La dinamica dei fatti di Voghera (e quello che non si capisce ancora)

di neXtQuotidiano

Pubblicato il 2021-07-22

Oggi la Procura deciderà se confermare la misura degli arresti domiciliari nei confronti dell’Assessore Leghista Massimo Adriatici. Nel frattempo emergono testimonianze sulla lite, prima dialettica e poi fisica, culminata in quel colpo fatale partito dalla pistola dell’esponente del Carroccio

article-post

La lite, la pistola e la doppia ipotesi: colpo partito per errore o (eccesso di) legittima difesa? Dopo l’arresto di ieri mattina dell’Assessore alla Sicurezza del Comune di Voghera, oggi la procura deciderà se confermare la misura cautelare dei domiciliari nei confronti di Massimo Adriatici reo, secondo l’accusa emersa dalle prime indagini, di aver ucciso un uomo – il 39enne di origini marocchine, Youns El Boussetaoui – al culmine di una lite fuori da un bar della cittadina in provincia di di Pavia.

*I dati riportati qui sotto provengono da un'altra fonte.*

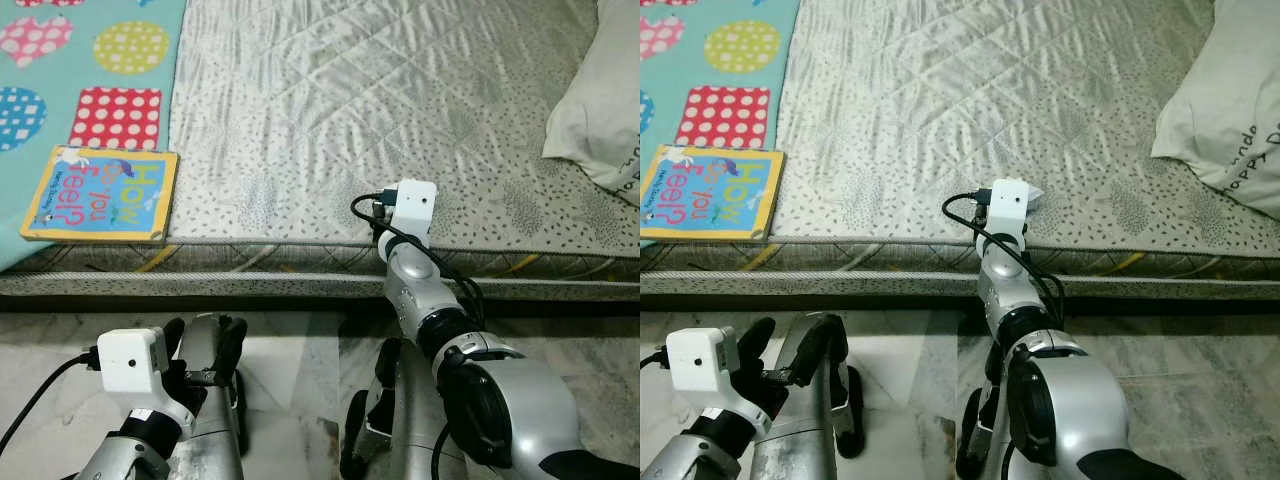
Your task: Clean up the room
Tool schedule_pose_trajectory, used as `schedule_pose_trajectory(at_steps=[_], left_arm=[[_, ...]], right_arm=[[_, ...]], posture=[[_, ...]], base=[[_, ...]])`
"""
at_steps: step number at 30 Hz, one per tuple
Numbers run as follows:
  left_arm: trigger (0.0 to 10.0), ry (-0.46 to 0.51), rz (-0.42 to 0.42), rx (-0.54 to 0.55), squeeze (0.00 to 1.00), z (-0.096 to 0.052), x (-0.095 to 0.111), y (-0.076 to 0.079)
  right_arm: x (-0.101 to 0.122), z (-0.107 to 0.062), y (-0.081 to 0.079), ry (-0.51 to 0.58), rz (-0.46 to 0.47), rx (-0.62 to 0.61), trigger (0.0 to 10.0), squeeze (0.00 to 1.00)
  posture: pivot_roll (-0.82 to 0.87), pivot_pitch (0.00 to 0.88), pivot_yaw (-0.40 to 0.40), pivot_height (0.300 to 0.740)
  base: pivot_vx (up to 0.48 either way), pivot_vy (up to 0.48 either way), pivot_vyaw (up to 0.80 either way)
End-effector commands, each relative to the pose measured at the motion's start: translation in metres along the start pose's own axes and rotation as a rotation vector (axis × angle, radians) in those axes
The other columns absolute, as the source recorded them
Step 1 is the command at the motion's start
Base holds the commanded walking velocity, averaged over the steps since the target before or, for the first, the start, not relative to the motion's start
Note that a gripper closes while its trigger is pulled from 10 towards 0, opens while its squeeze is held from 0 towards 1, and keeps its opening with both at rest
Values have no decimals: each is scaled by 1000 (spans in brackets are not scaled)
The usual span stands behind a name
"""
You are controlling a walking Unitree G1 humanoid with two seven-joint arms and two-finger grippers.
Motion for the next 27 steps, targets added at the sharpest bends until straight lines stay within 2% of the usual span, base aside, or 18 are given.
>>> schedule_pose_trajectory(at_steps=[1, 12, 17, 22, 23, 25, 26, 27], left_arm=[[10000, -3, 4, 19, 0, -5, 1, -1], [10000, 4, -7, 52, 0, -12, 5, -2], [10000, -5, -12, 60, 0, -16, 3, -1], [10000, -13, -15, 66, 0, -18, 3, -2], [10000, -13, -14, 66, 0, -17, 3, -2], [10000, -14, -14, 66, 0, -17, 3, -2], [10000, -15, -14, 66, 0, -17, 3, -2], [10000, -15, -14, 66, 0, -17, 3, -2]], right_arm=[[6, 2, 6, 28, -16, -31, 10000, 0], [29, 5, 6, 91, -24, -103, 10000, 0], [26, 5, 8, 77, -41, -130, 10000, 0], [18, 3, 8, 62, -108, -133, 10000, 0], [15, 2, 9, 52, -124, -135, 7961, 0], [5, 0, 12, 24, -155, -141, 8078, 0], [2, 0, 13, 13, -157, -147, 9412, 0], [0, -1, 14, 7, -159, -151, 9412, 0]], posture=[[268, 387, -107, 541], [294, 408, -112, 541], [301, 420, -115, 541], [302, 424, -113, 541], [301, 426, -111, 541], [301, 426, -111, 541], [301, 426, -111, 541], [301, 426, -111, 541]], base=[[0, 0, 0], [0, 0, 0], [0, 0, 0], [0, 0, 0], [0, 0, 0], [0, 0, 0], [0, 0, 0], [0, 0, 0]])
Point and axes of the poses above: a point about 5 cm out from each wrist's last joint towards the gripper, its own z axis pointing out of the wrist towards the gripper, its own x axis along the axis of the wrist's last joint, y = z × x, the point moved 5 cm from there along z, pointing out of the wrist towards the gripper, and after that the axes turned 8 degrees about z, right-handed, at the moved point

Voghera, la ricostruzione della lite tra l’assessore e l’uomo ucciso

A oltre 24 ore da quanto accaduto, gli inquirenti sono alle prese con l’analisi del racconto dell’assessore finito ai domiciliari – con l’accusa derubricata da omicidio volontario con arresto in flagranza a eccesso di legittima difesa, come rimodulato nella notte tra martedì e mercoledì – e quello dei testimoni che hanno assistito allo scontro verbale e poi fisico tra Adriatici e il 39enne. Perché, secondo quanto trapela da fonti investigative citate da Il Fatto Quotidiano e da Il Corriere della Sera, le telecamere di video-sorveglianza installate nella zona sono orientate in un’altra direzione e, quindi, non hanno ripreso quanto accaduto in piazza Meardi attorno alle 22.30.

E le stessi fonti investigative raccontano di perplessità sul racconto fatto dall’assessore di Voghera. Adriatici, infatti, ha spiegato agli inquirenti di esser intervenuto fuori un bar del centro città per redarguire il 39enne che – anche secondo alcuni testimoni – stava infastidendo gli ospiti seduti ai tavolini. Da lì è arrivata la minaccia di chiamare le forze dell’ordine e la reazione di Youns El Boussetaoui che avrebbe spinto il politico. E proprio in quel frangente, secondo il racconto dell’uomo al centro dell’inchiesta, sarebbe partito un colpo accidentale provocato propio da quella spinta.

Sta di fatto che questa narrazione, come evidenziano Corriere e Fatto, va in contrasto con il concetto di legittima difesa (e dunque anche con l’accusa di eccesso di legittima difesa). Perché un conto è l’essere intervenuti con l’arma da fuoco per rispondere a una “minaccia eguale alla reazione”, un altro è imbracciare la pistola calibro 22 (semiautomatica e senza sicura) già armata con il classico “colpo in canna”. Un proiettile che ha colpito la vittima al petto e l’ha uccisa poche ore dopo, nonostante l’arrivo dei soccorsi.